## Information shown

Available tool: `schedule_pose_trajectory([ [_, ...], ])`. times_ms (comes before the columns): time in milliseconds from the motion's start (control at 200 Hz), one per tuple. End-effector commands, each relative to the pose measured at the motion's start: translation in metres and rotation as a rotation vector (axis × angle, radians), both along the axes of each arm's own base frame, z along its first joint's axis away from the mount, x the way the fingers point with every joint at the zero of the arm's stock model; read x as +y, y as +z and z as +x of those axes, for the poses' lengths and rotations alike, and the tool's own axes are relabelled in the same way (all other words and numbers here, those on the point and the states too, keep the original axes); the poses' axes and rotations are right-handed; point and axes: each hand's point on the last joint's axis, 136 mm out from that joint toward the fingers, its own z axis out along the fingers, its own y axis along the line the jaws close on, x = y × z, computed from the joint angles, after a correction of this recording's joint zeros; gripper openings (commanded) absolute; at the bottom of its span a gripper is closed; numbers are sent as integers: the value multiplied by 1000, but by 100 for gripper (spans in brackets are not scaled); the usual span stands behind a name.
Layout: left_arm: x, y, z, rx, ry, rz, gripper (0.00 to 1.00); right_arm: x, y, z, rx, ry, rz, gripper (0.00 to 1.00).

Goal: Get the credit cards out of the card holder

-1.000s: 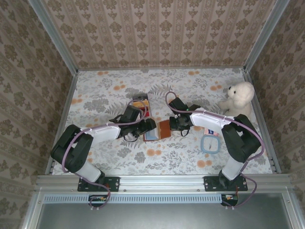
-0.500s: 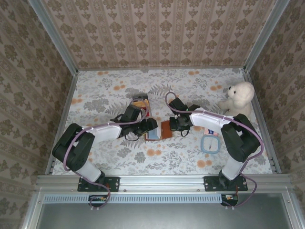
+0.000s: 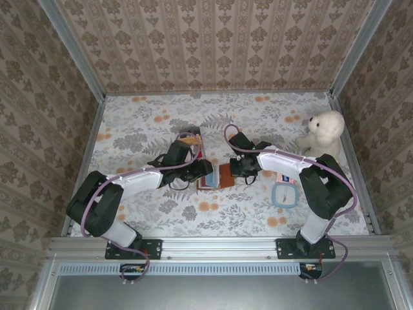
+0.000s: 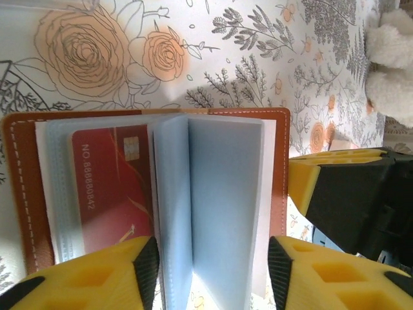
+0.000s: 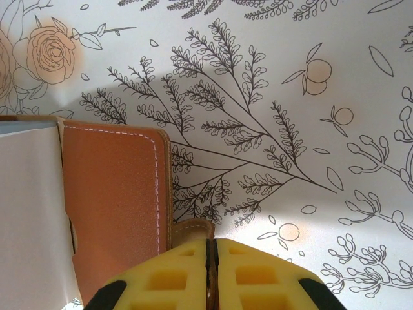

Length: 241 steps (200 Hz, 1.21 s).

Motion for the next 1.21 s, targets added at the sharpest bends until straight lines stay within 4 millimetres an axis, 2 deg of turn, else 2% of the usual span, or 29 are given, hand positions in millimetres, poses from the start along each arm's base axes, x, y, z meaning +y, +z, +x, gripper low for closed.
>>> schedule_pose_trajectory([
  [0,-11,15,-1,-40,-45,-47,46,4,3,-1,14,11,22,11],
  [180,-20,12,-3,-32,-68,-56,40,9,5,-1,11,18,52,11],
  [525,-41,8,-5,-19,-114,-95,40,20,3,-2,24,39,101,10],
  [715,-48,6,-5,-15,-133,-113,42,18,1,-1,23,41,96,10],
  [900,-44,9,-2,-28,-115,-103,42,11,1,2,15,34,65,10],
  [995,-37,13,0,-43,-92,-94,42,3,5,4,5,25,31,14],
  [1155,-16,13,6,-56,-36,-39,41,-1,35,12,-74,17,34,28],
  [1200,-12,12,7,-57,-24,-27,40,-4,42,8,-76,20,33,31],
])
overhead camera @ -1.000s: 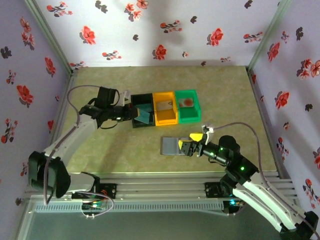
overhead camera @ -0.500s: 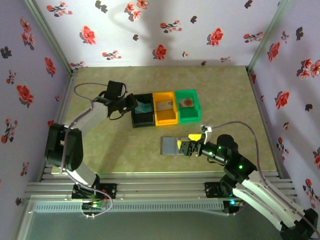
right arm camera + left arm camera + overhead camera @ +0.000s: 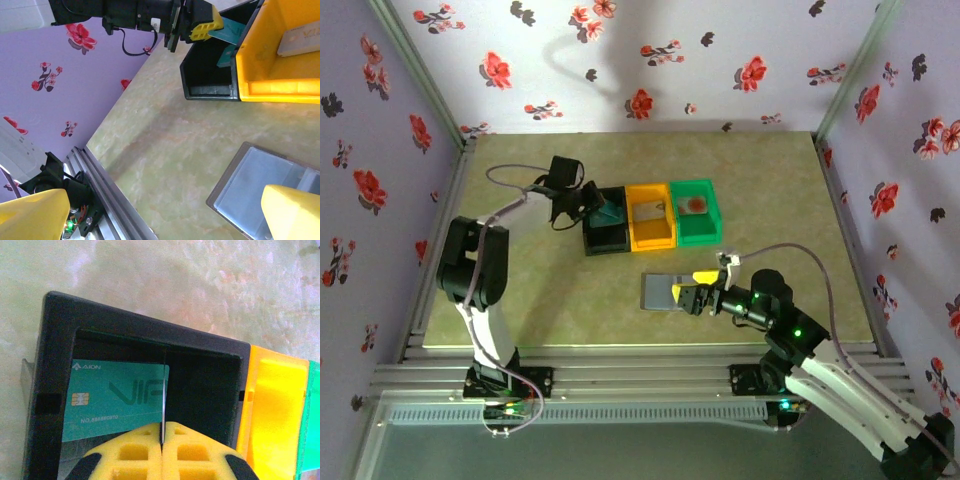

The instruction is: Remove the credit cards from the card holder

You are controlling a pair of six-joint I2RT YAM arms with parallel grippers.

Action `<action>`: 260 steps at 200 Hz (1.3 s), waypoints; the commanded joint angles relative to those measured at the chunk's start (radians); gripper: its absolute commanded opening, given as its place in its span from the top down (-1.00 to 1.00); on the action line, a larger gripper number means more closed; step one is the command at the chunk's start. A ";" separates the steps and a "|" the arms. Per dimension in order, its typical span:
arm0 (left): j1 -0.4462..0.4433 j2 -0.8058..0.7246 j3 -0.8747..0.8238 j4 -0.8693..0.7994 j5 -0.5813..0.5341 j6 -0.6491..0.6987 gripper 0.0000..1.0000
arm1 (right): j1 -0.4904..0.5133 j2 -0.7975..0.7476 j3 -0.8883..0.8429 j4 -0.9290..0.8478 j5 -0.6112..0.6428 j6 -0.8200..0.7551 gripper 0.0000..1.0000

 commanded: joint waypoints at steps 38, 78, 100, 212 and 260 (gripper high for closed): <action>0.005 0.071 0.059 0.042 0.011 -0.017 1.00 | -0.005 0.002 -0.013 0.048 -0.042 0.009 -0.98; 0.005 0.096 0.054 0.068 0.022 -0.030 1.00 | -0.005 0.005 -0.023 0.059 -0.065 0.013 -0.98; 0.005 0.101 0.053 0.069 0.020 -0.030 1.00 | -0.005 0.006 -0.025 0.064 -0.073 0.016 -0.98; 0.006 0.063 0.118 -0.021 -0.016 0.011 0.46 | -0.005 0.021 -0.023 0.070 -0.085 0.016 -0.98; 0.009 0.028 0.174 -0.089 -0.049 0.041 0.04 | -0.005 0.021 -0.022 0.062 -0.075 0.016 -0.98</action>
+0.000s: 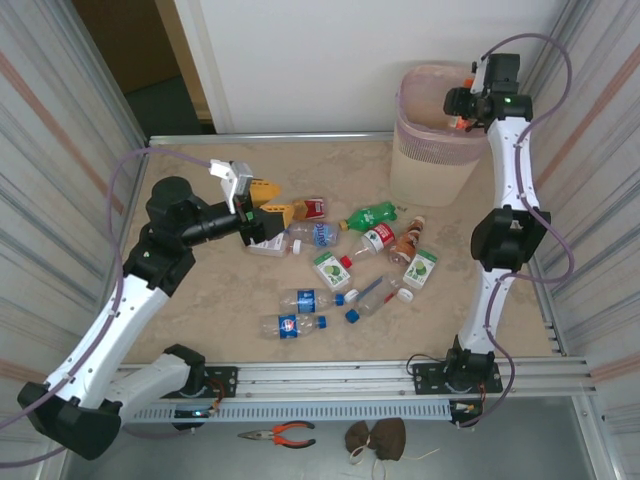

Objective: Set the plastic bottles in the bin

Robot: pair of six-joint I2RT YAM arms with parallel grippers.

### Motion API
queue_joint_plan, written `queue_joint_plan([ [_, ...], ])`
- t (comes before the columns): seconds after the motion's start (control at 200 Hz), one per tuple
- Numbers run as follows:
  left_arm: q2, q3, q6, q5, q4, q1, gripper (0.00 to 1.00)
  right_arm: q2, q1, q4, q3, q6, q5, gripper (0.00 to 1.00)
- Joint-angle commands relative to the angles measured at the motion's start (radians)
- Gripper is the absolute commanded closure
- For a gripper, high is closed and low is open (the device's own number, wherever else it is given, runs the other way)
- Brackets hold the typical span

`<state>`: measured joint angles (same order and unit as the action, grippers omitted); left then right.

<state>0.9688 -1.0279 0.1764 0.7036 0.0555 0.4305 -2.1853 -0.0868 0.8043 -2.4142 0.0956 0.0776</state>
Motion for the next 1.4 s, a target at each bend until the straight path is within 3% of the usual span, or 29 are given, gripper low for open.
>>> queue_joint_plan([
  [0.0, 0.005, 0.024, 0.0, -0.005, -0.016, -0.016, 0.32, -0.049, -0.004, 0.089, -0.039, -0.035, -0.033, 0.47],
  [0.261, 0.018, 0.051, 0.022, 0.012, -0.034, -0.033, 0.33, -0.134, -0.005, 0.138, -0.052, -0.04, -0.055, 0.46],
  [0.531, 0.018, 0.058, 0.032, 0.007, -0.039, -0.039, 0.33, -0.156, 0.001, 0.164, -0.084, -0.035, -0.069, 0.33],
  [0.676, 0.015, 0.061, 0.035, 0.004, -0.039, -0.041, 0.33, -0.128, 0.005, 0.17, -0.098, -0.036, -0.077, 0.26],
  [1.393, 0.062, 0.074, 0.117, -0.129, 0.062, -0.065, 0.33, 0.124, 0.042, 0.192, -0.113, -0.051, -0.087, 0.26],
])
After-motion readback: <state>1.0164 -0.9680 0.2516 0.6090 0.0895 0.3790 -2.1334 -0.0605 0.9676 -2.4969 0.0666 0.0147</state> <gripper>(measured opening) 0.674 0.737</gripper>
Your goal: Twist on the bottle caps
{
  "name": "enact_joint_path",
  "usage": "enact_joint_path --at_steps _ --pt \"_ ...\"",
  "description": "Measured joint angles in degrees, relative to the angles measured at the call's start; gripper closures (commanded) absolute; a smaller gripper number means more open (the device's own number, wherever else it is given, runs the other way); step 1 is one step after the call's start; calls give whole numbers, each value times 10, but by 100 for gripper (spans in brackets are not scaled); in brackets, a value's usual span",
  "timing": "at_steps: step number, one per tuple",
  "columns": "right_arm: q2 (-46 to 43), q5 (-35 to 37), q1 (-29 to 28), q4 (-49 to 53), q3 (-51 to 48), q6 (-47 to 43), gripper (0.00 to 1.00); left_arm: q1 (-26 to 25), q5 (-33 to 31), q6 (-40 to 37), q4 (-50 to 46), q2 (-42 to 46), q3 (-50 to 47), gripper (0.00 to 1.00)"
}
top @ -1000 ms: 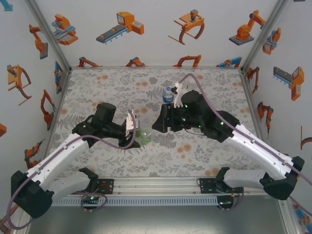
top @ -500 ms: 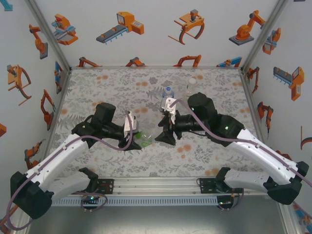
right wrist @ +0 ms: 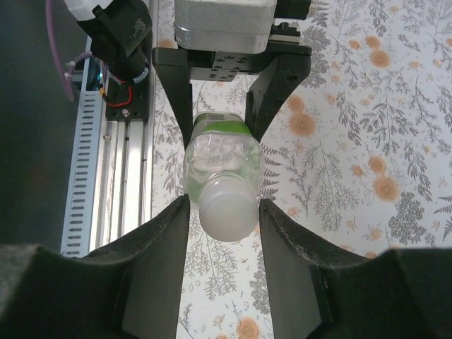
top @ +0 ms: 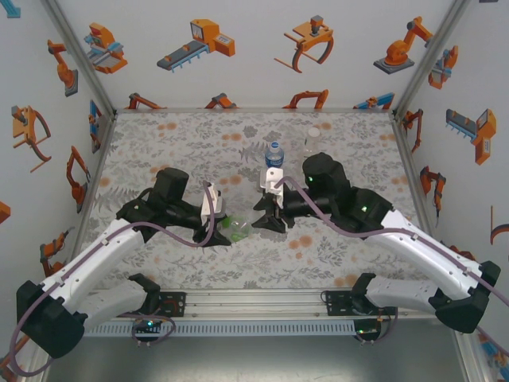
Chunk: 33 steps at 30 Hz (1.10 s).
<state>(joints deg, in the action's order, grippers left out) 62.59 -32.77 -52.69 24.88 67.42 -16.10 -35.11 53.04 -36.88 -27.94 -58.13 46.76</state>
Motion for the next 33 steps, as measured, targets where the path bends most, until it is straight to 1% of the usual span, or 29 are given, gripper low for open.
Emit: enact_joint_path --at_steps 2,7,8,12,14,16,19,21,24,26,28,29,32,33 --pt "1 1 0 0 -2 0 58 0 0 0 0 0 0 100" --pt "3 9 0 0 -4 2 67 0 0 0 -1 0 0 100" --pt "3 9 0 1 -4 3 72 0 0 -1 -2 0 0 100" --pt "3 25 0 -4 -7 41 100 0 -2 -3 -3 0 0 100" --pt "3 46 -1 -7 -8 90 100 0 -6 -3 -3 0 0 100" --pt "4 75 -2 -8 -9 163 100 0 -10 -2 -2 0 0 100" --pt "9 129 -4 -1 -9 328 100 0 -21 1 -2 -2 0 100" --pt "14 162 -4 8 -9 457 100 0 -30 3 -3 -4 0 100" --pt "20 194 -3 21 -12 612 100 0 -43 4 -6 -5 0 100" --pt "28 209 -3 33 -11 680 100 2 -52 5 -10 -6 0 100" --pt "41 219 -3 49 -2 719 99 3 -59 5 -17 -7 0 100" --pt "48 222 -3 57 5 732 94 3 -62 5 -19 -8 0 100" --pt "58 229 -2 72 19 742 71 3 -67 7 -18 -9 0 100" --pt "59 231 -2 76 23 737 65 3 -67 7 -16 -9 0 100"
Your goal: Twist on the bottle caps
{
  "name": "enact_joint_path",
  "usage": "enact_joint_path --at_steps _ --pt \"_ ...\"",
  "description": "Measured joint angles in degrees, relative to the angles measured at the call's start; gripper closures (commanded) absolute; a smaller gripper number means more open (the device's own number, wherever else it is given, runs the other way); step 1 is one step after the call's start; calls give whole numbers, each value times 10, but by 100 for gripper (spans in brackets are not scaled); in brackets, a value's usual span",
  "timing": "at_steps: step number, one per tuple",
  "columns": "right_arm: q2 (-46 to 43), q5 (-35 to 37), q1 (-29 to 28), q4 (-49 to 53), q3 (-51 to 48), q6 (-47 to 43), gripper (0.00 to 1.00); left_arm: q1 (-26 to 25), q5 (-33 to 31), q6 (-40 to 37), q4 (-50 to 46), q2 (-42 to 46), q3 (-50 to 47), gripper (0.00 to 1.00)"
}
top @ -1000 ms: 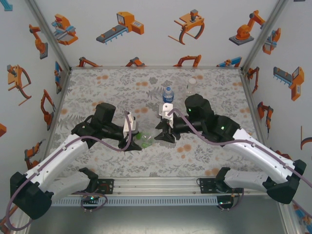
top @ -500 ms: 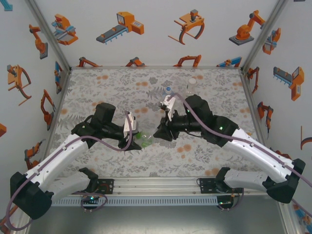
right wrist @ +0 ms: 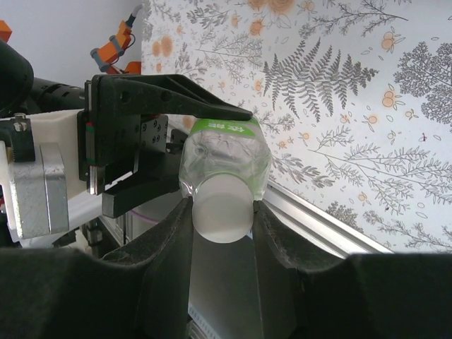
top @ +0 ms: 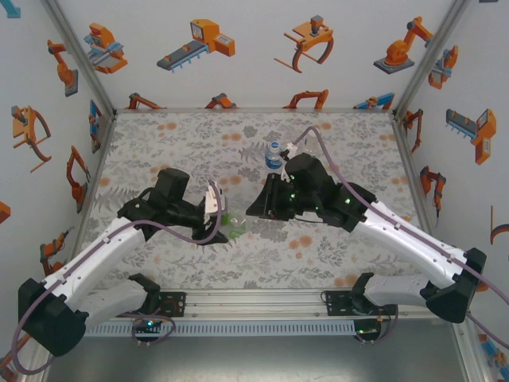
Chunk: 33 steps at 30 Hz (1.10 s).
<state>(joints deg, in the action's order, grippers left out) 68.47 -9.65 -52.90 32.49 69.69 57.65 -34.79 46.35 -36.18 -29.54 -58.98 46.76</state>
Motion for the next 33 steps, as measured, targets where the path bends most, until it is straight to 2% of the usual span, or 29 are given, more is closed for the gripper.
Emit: enact_joint_path --at_steps 4,5,10,18,21,27,33 --pt "-5 3 0 -3 7 -65 46 0 6 0 11 0 0 100" --pt "-10 2 0 -5 7 -93 43 -1 9 -1 12 0 0 100" --pt "-46 -35 1 -23 7 -283 44 -1 32 -6 13 0 0 100" --pt "-63 -175 1 -3 7 -652 43 -1 67 -17 13 5 0 100" --pt "-54 -201 1 13 14 -739 47 -1 80 -22 13 10 0 100" --pt "-19 -237 1 18 36 -807 57 -1 90 -31 12 12 0 100" --pt "-16 -263 1 15 36 -811 58 -1 91 -35 11 11 0 100"
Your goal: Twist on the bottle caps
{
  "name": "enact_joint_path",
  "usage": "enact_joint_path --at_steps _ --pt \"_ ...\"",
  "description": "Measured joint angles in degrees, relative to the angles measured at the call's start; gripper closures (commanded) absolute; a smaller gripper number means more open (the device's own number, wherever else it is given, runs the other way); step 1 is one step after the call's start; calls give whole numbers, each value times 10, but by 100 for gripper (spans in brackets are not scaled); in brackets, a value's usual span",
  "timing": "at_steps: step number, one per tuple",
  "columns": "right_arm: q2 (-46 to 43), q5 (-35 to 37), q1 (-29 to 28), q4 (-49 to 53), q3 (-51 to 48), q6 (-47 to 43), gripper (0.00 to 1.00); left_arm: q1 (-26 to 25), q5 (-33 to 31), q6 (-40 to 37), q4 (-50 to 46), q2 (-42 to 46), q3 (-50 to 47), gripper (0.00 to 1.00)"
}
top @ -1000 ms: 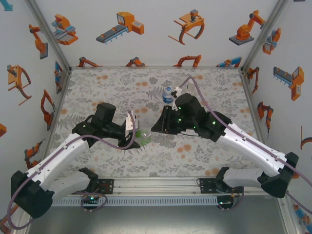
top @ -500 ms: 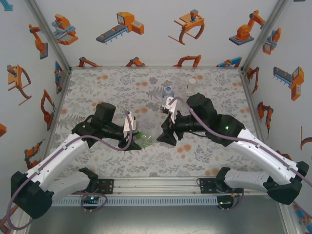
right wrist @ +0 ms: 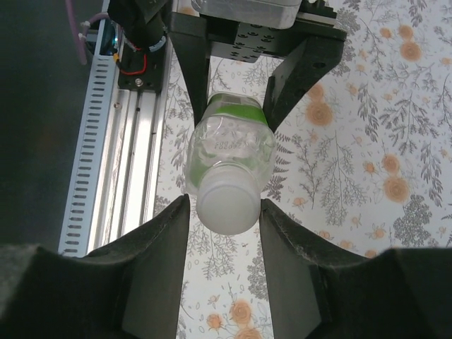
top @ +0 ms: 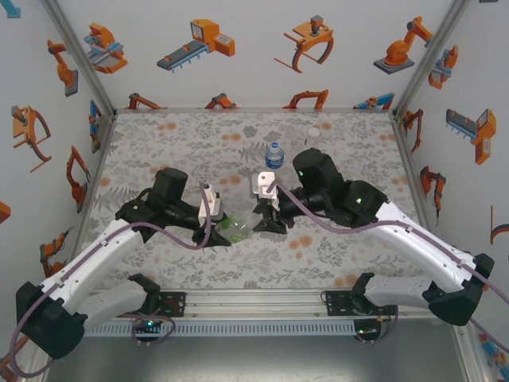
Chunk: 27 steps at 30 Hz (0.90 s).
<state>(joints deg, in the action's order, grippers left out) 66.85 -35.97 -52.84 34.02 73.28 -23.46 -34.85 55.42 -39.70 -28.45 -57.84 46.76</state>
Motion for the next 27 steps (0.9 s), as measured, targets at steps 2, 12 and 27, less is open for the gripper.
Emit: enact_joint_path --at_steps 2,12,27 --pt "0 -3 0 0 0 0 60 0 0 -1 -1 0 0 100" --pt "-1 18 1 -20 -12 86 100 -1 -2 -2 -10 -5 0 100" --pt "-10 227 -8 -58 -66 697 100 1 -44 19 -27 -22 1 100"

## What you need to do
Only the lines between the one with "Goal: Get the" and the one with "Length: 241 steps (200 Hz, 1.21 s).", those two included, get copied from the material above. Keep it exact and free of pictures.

## Response to this task
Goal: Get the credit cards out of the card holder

-1.000s: 
-0.500s: 
+0.000s: 
+0.000s: 
+0.000s: 

Length: 241 steps (200 Hz, 1.21 s).

This answer requires nothing more.